Sunday, August 19, 2007

Riffing On Gloaming

Gloaming is a nice Scottish word revived by Robbie Burns, so it of course shows up in "Brigadoon." Alan Jay Lerner, who wrote some terrible lyrics among the good ones for that show
Lads say a prayer I'm afraid Harry Beaton is dead.
Looks like he fell on a rock and it crushed in his head.
at least had the good sense to stick with the simple "roaming" to rhyme with gloaming. There's not much else - "combing," perhaps. (Yeah smart guy, try and work that in intelligently) - but that hasn't prevented lyricists since Cole Porter from trying to invent surprising, some would say annoying, rhymes for such things. Porter could get away with it, because he used it sparingly and did it cleverly, but Sondheim and the others who came after would have co-mingling occur to them to rhyme with "gloaming" and would be unable to let it go, forcing it in no matter how bad it sounded because it was just too cute to leave out. For vacuity, it's hard to beat Sondheim's
Days are made of moments,
All are worth exploring.
Many kinds of moments-
None is worth ignoring.
All we have are moments,
Memories for storing.
One would be so boring
But with everyone oohing and ahhing over Cole Porter for
Flying so high with some guy in the sky is my i-dea of nothing to do
what's a man looking for a Tony Award to do?

Well, he could have some self-respect, maybe.

How did I get here? A woman at work asked me about gloaming, the term for the half-light of evening: was there a complementary word for the half-light of morning? I felt there should be, but couldn't think of one. In the way that word-fascinated people do, I started striking out randomly from the word, hoping that one thing would set off another, and some morning-gloaming word would occur to me. Gloaming, see glooming, not just the half-light but the state of darkening...all those gl- words about light are related: glimmer, glowing, glamour, glisten, glint, glimpse, gleam, glitter, glow... huh...there must be an Indo-European root underneath all that...I wonder if gold, gilt, gild are related...

Nope.

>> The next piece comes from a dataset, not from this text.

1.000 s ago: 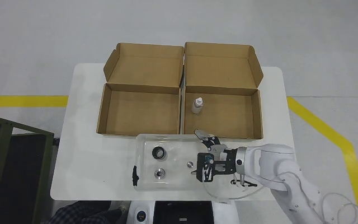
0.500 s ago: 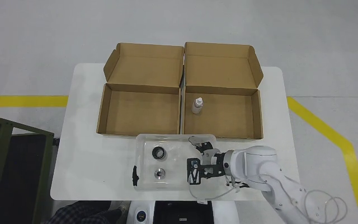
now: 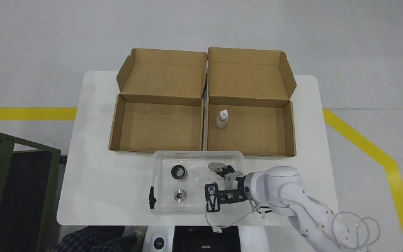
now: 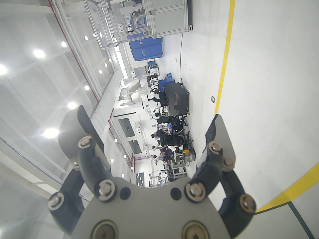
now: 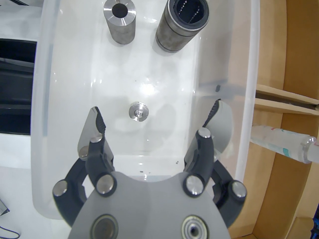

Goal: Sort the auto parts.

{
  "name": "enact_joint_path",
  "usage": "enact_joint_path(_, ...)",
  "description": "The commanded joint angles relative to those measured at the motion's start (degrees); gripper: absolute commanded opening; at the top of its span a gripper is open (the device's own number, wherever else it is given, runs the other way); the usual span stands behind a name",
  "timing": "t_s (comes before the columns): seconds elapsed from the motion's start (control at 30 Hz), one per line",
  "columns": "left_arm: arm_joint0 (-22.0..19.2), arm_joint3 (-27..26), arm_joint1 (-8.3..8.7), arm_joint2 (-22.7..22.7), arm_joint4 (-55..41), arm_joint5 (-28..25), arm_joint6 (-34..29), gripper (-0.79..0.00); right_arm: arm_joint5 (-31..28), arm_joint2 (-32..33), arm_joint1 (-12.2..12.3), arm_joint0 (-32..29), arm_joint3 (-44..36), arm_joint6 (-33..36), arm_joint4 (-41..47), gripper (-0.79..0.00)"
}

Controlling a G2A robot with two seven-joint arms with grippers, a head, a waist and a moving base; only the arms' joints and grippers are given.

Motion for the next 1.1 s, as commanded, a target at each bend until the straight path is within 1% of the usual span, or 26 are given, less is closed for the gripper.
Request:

Nothing. I'll have to look it up after all.

There is no equivalent word for morning half-light. The Proto-Germanic or Gothic root you would have to use is unwieldy, so if you want to make one up I recommend using the Greek root and coining eoning.

And... very cool, gold, etc are related; sort of second cousins. The Indo-European root is *ghel, from which we not only get yellow, but gall, because bile is a yellowish color, but also chole- and chloro-, yellowish-green.

The best quote from the google-search of gloaming came from a London theater critic reviewing Jerry Hall's nude scene in the stage production of "The Graduate." Yes, that Jerry Hall, the Mick Jagger girlfriend, about my age... where was I? "Two fried eggs in the gloaming was all I saw." I wish I'd said that.

"You will, Oscar, you will." (What's that from?)


Anonymous said...

So, dawn doesn't count?
I like the word crepuscular, though it doesn't have the lovely softness of gloaming.

Assistant Village Idiot said...

No, dawn doesn't count, at least not to this particular woman on that particular question. As a complement of "dusk" it is quite proper, she thinks, but "gloaming" is subtly different than "dusk." I suspect she's right, though I'd be hard pressed to explain it. Dusk is what happens to the sky, while gloaming is what happens to the objects that we see, perhaps.

Anonymous said...

In his defense, SJS has the tough problem in the lyric you quote of writing for a vacuous character. Not that the Into the Woods score isn't hard to take; but I wouldn't put its author on the level of Lerner.